■ Your instructions
Transcribe the data. Leave out nothing.

-------

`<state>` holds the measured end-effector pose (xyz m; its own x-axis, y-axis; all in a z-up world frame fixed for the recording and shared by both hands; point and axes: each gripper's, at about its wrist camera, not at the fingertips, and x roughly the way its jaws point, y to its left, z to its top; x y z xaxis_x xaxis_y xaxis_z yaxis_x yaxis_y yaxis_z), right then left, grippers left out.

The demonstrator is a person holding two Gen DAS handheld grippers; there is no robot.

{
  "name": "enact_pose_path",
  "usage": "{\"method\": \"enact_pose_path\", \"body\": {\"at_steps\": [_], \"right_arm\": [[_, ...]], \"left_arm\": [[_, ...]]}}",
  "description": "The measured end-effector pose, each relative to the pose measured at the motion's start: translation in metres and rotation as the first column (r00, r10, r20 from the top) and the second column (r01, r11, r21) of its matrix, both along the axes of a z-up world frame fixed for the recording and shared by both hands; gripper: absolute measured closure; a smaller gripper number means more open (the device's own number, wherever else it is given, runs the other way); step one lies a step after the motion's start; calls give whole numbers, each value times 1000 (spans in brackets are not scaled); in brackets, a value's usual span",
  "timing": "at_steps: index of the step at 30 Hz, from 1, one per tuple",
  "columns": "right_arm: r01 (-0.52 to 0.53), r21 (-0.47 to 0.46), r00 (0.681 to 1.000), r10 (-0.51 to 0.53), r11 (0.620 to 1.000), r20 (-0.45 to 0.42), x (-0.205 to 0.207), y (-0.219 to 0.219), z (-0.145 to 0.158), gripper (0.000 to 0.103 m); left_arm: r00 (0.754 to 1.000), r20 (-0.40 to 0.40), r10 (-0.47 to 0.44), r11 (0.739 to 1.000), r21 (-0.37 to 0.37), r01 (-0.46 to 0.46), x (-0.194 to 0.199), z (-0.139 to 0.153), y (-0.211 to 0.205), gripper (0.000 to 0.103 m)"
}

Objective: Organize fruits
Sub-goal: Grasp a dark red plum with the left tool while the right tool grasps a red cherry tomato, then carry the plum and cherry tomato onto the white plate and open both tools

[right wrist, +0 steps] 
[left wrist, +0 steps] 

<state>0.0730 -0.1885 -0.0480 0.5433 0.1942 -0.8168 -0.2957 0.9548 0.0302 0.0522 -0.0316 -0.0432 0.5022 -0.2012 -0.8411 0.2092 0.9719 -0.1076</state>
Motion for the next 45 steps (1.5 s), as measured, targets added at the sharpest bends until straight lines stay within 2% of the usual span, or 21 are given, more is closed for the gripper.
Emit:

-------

■ The completed task
`<state>` holds the measured end-effector pose (xyz m; its own x-axis, y-axis; all in a z-up world frame fixed for the recording and shared by both hands; point and axes: each gripper's, at about its wrist camera, not at the fingertips, and x roughly the way its jaws point, y to its left, z to its top; x y z xaxis_x xaxis_y xaxis_z yaxis_x yaxis_y yaxis_z), right then left, grippers left out.

The demonstrator is a person holding two Gen DAS handheld grippers; there is no robot.

{
  "name": "enact_pose_path",
  "usage": "{\"method\": \"enact_pose_path\", \"body\": {\"at_steps\": [_], \"right_arm\": [[_, ...]], \"left_arm\": [[_, ...]]}}",
  "description": "The measured end-effector pose, each relative to the pose measured at the motion's start: translation in metres and rotation as the first column (r00, r10, r20 from the top) and the second column (r01, r11, r21) of its matrix, both along the axes of a z-up world frame fixed for the recording and shared by both hands; gripper: absolute measured closure; a smaller gripper number means more open (the device's own number, wherever else it is given, runs the other way); step one lies a step after the motion's start; calls give whole numbers, each value times 1000 (spans in brackets are not scaled); in brackets, a value's usual span",
  "timing": "at_steps: index of the step at 30 Hz, from 1, one per tuple",
  "columns": "right_arm: r01 (-0.52 to 0.53), r21 (-0.47 to 0.46), r00 (0.681 to 1.000), r10 (-0.51 to 0.53), r11 (0.620 to 1.000), r20 (-0.45 to 0.42), x (-0.205 to 0.207), y (-0.219 to 0.219), z (-0.145 to 0.158), gripper (0.000 to 0.103 m); left_arm: r00 (0.754 to 1.000), r20 (-0.40 to 0.40), r10 (-0.47 to 0.44), r11 (0.739 to 1.000), r21 (-0.37 to 0.37), r01 (-0.46 to 0.46), x (-0.194 to 0.199), z (-0.139 to 0.153), y (-0.211 to 0.205), gripper (0.000 to 0.103 m)"
}

Objective: Organize fruits
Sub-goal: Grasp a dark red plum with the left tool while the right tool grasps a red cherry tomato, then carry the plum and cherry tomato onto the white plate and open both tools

[right wrist, +0 steps] 
[left wrist, +0 steps] 

<state>0.0730 -0.1885 -0.0480 0.5433 0.1942 -0.8168 -0.2957 0.9548 0.0302 0.0522 -0.0316 -0.0432 0.5022 -0.2012 -0.8411 0.2092 0.9719 -0.1076</state>
Motion for the next 45 steps (1.5 s), as measured, targets added at the sharpest bends until straight lines stay within 2% of the usual span, or 21 are given, more is closed for the gripper.
Emit:

The output contains nothing further.